De modo a permite a reunião de um maior número de pessoas, assim como possibilitar a realização de actividades que necessitam de um maior espaço, foi criado um espaço polivalente. Esta sala é uma adição nova à estrutura pré-existente, semi-enterrada de forma a contemplar a existência de uma grande escadaria exterior de ligação da laje superior ao piso térreo.
Já o edificado mais antigo do complexo industrial, com frente para a Rua São João de Deus, e onde víamos em grandes letras o nome SECLA, obteve uma reformulação do alçado de modo a conseguir uma coerência na sua continuidade. No seu interior, no piso térreo, obtemos diferentes pontos de entrada para quatro espaços comerciais. Já no piso 1, com ligação ao espaço de co-working da nave de produção, foram colocados escritórios de administração do complexo de trabalho.

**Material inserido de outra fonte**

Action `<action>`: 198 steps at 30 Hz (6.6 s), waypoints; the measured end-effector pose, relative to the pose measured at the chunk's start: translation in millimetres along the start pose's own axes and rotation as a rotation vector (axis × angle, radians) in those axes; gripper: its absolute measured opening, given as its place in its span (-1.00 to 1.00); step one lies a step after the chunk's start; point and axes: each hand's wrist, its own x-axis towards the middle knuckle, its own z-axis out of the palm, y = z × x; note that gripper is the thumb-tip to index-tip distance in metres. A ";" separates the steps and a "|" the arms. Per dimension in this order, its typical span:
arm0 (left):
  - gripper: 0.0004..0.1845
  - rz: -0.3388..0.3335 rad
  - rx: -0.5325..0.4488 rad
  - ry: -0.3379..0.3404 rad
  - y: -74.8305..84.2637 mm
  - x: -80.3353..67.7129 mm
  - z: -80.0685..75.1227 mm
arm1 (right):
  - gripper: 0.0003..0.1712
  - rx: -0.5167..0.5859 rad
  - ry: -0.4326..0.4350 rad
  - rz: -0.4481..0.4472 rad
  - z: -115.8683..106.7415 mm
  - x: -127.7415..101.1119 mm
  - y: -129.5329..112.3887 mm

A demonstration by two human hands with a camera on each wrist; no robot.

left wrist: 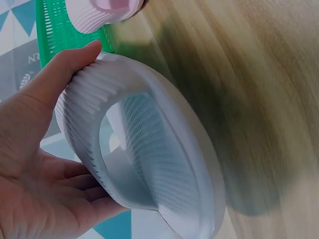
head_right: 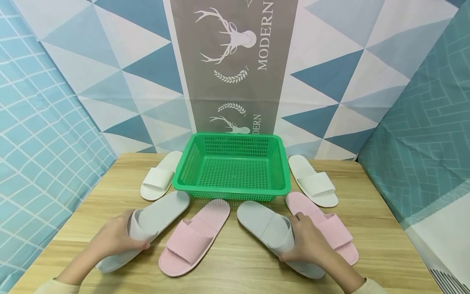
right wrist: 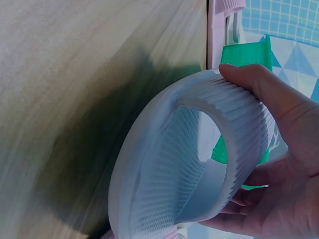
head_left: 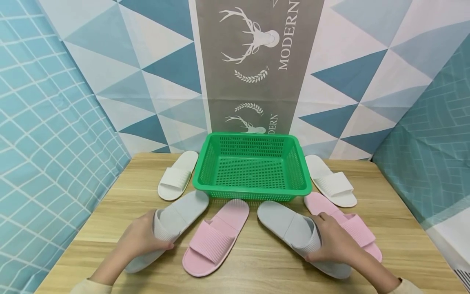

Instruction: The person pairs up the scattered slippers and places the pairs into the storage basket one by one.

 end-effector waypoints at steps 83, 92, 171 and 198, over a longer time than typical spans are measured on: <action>0.16 0.242 -0.015 0.097 10.5 -20.2 -25.0 | 0.14 0.006 0.077 -0.310 -29.1 5.1 4.5; 0.16 0.260 -0.021 0.086 14.5 -18.3 -22.5 | 0.16 -0.002 0.093 -0.338 -29.7 6.8 4.5; 0.17 0.488 0.048 0.130 61.3 -0.8 -32.3 | 0.15 0.017 0.066 -0.393 -51.2 14.4 -5.7; 0.16 0.539 0.055 0.170 68.2 0.8 -28.8 | 0.14 0.013 0.061 -0.397 -52.0 15.3 -7.0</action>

De forma independente à pré-existência, foram criados outros dois edifícios que fornecem um uso apelativo à sua visita para lá do trabalho. Um primeiro edifício é criado segundo uma implementação pré-existente, com uma principal função enquanto espaço expositivo e museológico centrado na exposição de peças da SECLA e em novas artes. O segundo edifício é um auditório, caracterizado como o mais alto edifício dentro da proposta, e que é, devido ao contacto com a Avenida Dr. Manuel Figueira Freire da Câmara, o ponto de destaque que convida o interesse à visita e entrada na área da Fábrica. Em comunicação com o edifício antigo da Fábrica é aberta uma praça que dá entrada e passagem a outros momentos da reconversão.

“Quando a fábrica for demolida, e já não estiver entre nós quem lá trabalhou, o que restará para nos contar esta história?”

Esta exposição sobre outra visão do que é possível com a Fábrica 1 da SECLA vem num momento em que devemos criar uma ideia crítica do que se vai criar lá. Existe hoje uma forte tendência a esquecer o que realmente é o nosso património e o que tem valor para a posteridade, perseguindo em revés um ganho mais curto, mas rápido e fácil. Esta ideia de que o que é hoje desprovido de uso, depois de décadas de vida fulgurante, pode ser apagado do nosso olhar por apenas vermos uma nódoa, está profundamente errada. Não apagamos só uma ruína que ninguém quis cuidar, mas também apagamos ao mesmo tempo um pedaço da memória da cidade e da sua população. Quando a fábrica for demolida, e já não estiver entre nós quem lá trabalhou, o que restará para nos contar esta história? Não é difícil apagar ou diminuir o passado. Basta tomar uma má decisão, ponderada ou não, e deixar prevalecer o desconhecimento e desinteresse. As Caldas da Rainha precisa antes de se tornar num pólo apelativo ao empreendorismo e às pessoas, principalmente aos jovens, que queiram um sítio para se fixar e criar a sua própria marca e o seu futuro.